**WHAT IS BEING ASKED**
From the records below, copy the lines that include "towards".

▬▬▬▬▬▬▬▬▬▬

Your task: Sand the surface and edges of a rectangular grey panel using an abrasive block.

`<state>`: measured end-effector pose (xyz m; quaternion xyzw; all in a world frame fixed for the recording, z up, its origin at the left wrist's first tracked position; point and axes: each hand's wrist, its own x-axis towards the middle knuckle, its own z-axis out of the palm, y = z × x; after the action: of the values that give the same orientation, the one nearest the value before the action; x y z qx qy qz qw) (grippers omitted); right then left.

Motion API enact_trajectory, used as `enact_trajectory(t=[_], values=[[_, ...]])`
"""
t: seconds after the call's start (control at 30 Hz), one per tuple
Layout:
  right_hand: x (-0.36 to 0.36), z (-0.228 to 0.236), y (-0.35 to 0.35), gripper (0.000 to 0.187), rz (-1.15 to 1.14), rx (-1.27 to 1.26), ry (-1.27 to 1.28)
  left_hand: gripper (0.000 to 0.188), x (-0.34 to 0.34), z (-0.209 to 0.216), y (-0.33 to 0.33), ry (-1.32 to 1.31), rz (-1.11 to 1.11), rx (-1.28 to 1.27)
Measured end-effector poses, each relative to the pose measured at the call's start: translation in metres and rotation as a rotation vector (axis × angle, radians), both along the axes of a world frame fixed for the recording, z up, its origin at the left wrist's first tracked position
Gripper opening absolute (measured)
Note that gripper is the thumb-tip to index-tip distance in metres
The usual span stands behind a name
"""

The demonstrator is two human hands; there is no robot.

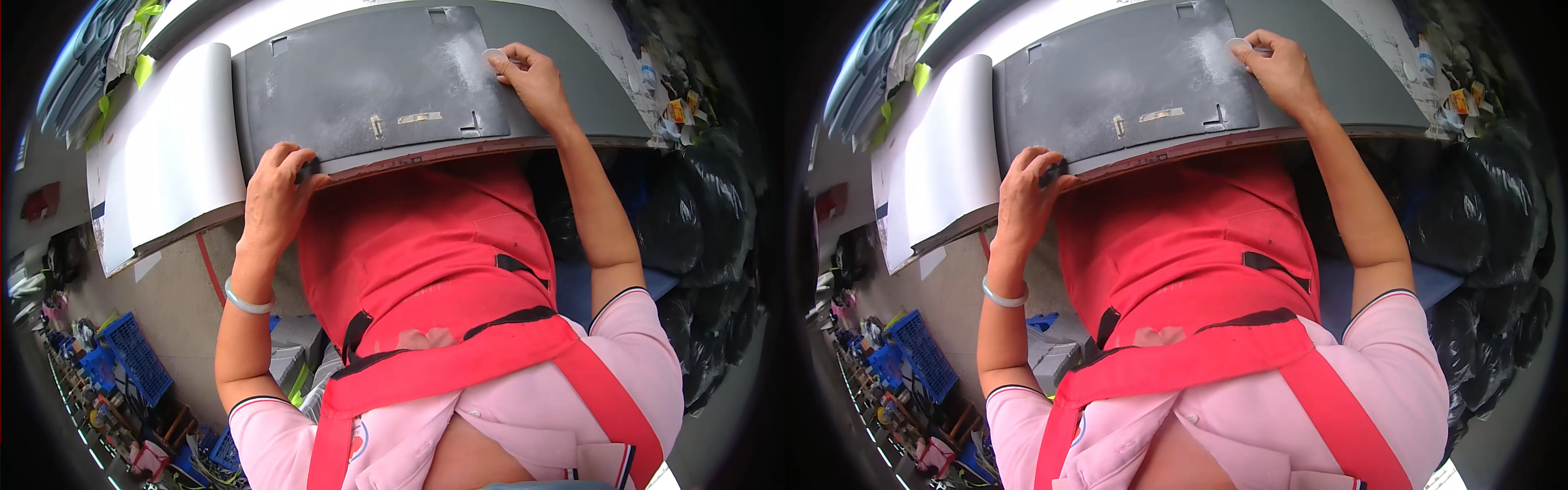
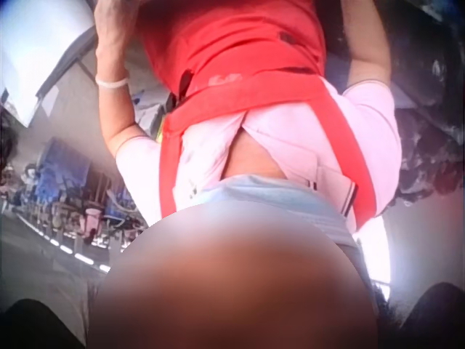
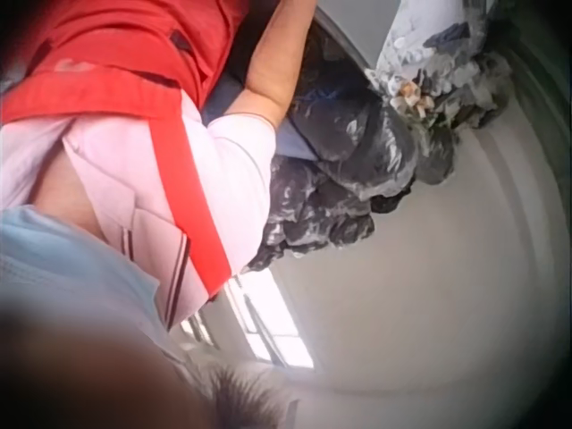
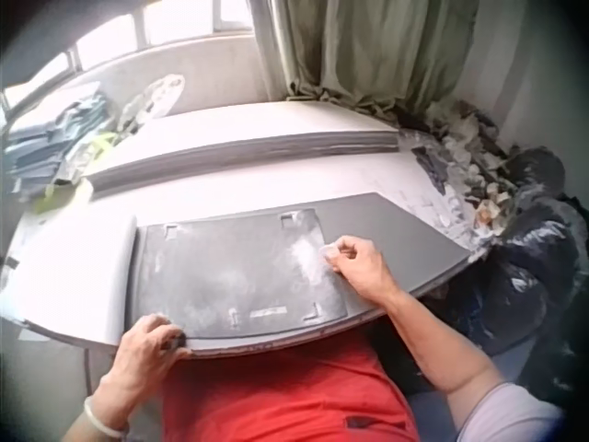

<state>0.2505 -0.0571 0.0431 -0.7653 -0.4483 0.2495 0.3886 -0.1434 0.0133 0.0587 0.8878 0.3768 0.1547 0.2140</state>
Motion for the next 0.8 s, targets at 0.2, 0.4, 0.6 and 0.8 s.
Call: enact_trajectory(t=[0.2, 0.4, 0.6, 0.8], values=[[0.02, -0.002, -0.006, 0.026, -0.037, 0.098, 0.602, 0.036, 0.0, -0.001, 0.003, -0.031, -0.011, 0.01], [0.016, 0.001, 0.014, 0.026, 0.172, -0.089, 0.392, 0.038, -0.005, -0.006, 0.004, -0.035, -0.013, 0.018], [0.06, 0.006, 0.013, 0.029, 0.327, -0.119, 0.136, 0.028, 0.009, -0.008, -0.015, -0.028, -0.135, 0.136], [0.053, 0.009, 0.014, 0.029, 0.313, -0.178, 0.072, 0.022, 0.008, -0.011, -0.013, -0.026, -0.097, 0.154]])
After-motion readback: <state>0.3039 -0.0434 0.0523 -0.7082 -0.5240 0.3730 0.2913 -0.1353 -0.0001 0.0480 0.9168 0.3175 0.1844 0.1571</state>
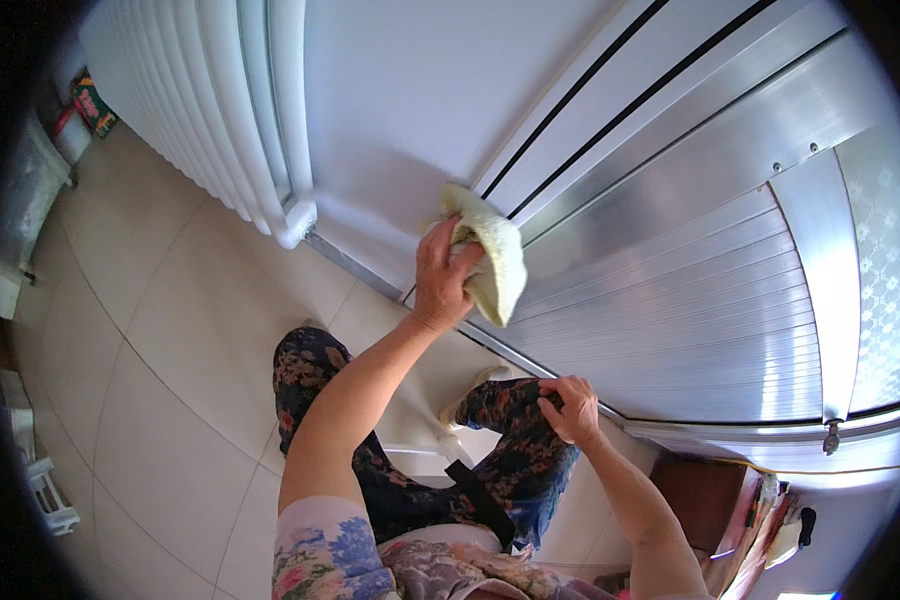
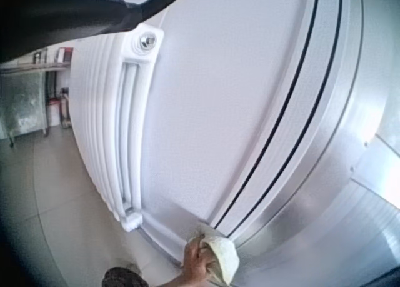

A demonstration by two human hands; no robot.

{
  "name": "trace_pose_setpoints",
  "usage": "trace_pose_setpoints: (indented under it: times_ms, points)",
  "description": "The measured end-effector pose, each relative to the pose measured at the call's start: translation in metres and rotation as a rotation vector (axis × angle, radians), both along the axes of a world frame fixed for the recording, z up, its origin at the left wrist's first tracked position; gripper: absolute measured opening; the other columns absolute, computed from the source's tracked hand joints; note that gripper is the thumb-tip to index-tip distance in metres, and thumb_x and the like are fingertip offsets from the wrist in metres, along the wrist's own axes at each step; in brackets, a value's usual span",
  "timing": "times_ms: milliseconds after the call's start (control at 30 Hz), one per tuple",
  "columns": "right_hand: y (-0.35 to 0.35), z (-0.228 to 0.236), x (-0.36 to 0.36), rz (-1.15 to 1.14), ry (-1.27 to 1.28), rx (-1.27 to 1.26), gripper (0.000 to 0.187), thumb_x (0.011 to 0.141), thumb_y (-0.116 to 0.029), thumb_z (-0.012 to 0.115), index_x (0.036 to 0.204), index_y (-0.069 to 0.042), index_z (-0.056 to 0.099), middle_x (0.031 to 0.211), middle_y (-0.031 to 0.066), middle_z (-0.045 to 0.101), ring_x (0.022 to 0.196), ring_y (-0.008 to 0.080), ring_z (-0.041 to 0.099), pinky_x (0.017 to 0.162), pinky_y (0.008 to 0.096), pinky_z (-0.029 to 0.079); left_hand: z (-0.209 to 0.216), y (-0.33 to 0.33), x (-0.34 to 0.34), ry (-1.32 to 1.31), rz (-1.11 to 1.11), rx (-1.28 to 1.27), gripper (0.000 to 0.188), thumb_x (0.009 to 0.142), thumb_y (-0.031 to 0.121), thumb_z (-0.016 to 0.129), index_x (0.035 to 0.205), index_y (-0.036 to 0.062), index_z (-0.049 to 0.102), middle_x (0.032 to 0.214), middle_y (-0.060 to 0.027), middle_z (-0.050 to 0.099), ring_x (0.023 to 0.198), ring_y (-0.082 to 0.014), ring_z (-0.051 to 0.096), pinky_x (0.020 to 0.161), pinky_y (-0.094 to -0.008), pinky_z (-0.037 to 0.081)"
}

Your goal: The person wipes a white radiator with a cloth, moving from the top to the bottom and covering the entire length of the unit. The person also wipes the adjacent wall and the floor area near the radiator.

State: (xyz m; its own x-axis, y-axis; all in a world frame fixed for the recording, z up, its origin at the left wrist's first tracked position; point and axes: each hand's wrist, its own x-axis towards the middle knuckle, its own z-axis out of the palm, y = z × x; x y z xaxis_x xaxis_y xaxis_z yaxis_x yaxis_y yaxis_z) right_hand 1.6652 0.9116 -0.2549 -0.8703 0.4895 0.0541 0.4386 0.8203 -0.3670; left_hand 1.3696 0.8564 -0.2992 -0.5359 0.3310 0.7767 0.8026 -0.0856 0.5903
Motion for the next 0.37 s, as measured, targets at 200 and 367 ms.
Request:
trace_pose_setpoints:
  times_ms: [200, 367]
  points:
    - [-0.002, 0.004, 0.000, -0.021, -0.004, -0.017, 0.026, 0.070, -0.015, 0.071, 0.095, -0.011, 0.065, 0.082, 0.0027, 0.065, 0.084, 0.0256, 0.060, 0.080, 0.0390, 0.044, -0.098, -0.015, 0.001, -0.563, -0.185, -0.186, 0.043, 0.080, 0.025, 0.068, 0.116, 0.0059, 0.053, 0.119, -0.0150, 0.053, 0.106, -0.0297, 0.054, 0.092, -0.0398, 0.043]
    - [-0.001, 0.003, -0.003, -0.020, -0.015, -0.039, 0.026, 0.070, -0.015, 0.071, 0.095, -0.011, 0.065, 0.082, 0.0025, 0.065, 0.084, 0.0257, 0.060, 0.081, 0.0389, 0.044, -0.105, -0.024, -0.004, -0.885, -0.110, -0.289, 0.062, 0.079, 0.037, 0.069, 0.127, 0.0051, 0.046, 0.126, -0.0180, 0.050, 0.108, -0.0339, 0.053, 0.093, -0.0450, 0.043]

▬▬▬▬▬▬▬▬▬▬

**EXERCISE SOLUTION**
`<state>`: measured end-effector pose (xyz m; quaternion xyzw; all in a world frame fixed for the recording, z up, its origin at the left wrist's first tracked position; point and axes: each hand's wrist, its own x-axis towards the middle knuckle, its own z-axis out of the palm, y = z × x; after the action: of the values that give the same orientation, the one nearest the value before the action; x y z qx qy qz qw) (grippers omitted); right then left.
State: (xyz m; its own x-axis, y-axis; all in a world frame fixed for the recording, z up, its origin at the left wrist's first tracked position; point and axes: each hand's wrist, its own x-axis towards the middle knuckle, its own z-axis out of the palm, y = z × x; x y z xaxis_x xaxis_y xaxis_z yaxis_x yaxis_y yaxis_z) right_hand 1.6652 0.9116 -0.2549 -0.8703 0.4895 0.0541 0.4386 0.8203 -0.3670; left_hand 1.3696 0.8564 -0.2992 -0.5359 0.3310 0.7767 0.8026 -0.0856 0.5903

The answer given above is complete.